DATA EXTRACT.
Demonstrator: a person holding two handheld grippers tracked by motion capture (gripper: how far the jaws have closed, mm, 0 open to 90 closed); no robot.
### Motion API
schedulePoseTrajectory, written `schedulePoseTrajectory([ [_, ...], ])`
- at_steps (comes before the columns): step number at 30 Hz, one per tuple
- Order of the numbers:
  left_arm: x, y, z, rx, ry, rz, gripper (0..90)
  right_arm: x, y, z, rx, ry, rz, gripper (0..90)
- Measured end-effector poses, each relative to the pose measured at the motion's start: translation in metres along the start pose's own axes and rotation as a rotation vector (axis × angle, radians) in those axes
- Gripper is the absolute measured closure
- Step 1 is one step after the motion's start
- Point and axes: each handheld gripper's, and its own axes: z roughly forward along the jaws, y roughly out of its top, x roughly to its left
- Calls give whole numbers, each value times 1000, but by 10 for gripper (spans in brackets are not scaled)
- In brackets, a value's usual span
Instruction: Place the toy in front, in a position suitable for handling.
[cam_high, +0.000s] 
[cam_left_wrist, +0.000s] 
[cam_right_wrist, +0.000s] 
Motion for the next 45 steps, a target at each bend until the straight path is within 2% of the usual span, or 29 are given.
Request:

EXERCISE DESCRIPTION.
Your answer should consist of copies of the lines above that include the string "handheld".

EXERCISE OUTPUT.
Demonstrator: a person holding two handheld grippers tracked by motion capture (gripper: how far the jaws have closed, mm, 0 open to 90 closed); no robot.
- Point and axes: each handheld gripper's, and its own axes: z roughly forward along the jaws, y roughly out of its top, x roughly to its left

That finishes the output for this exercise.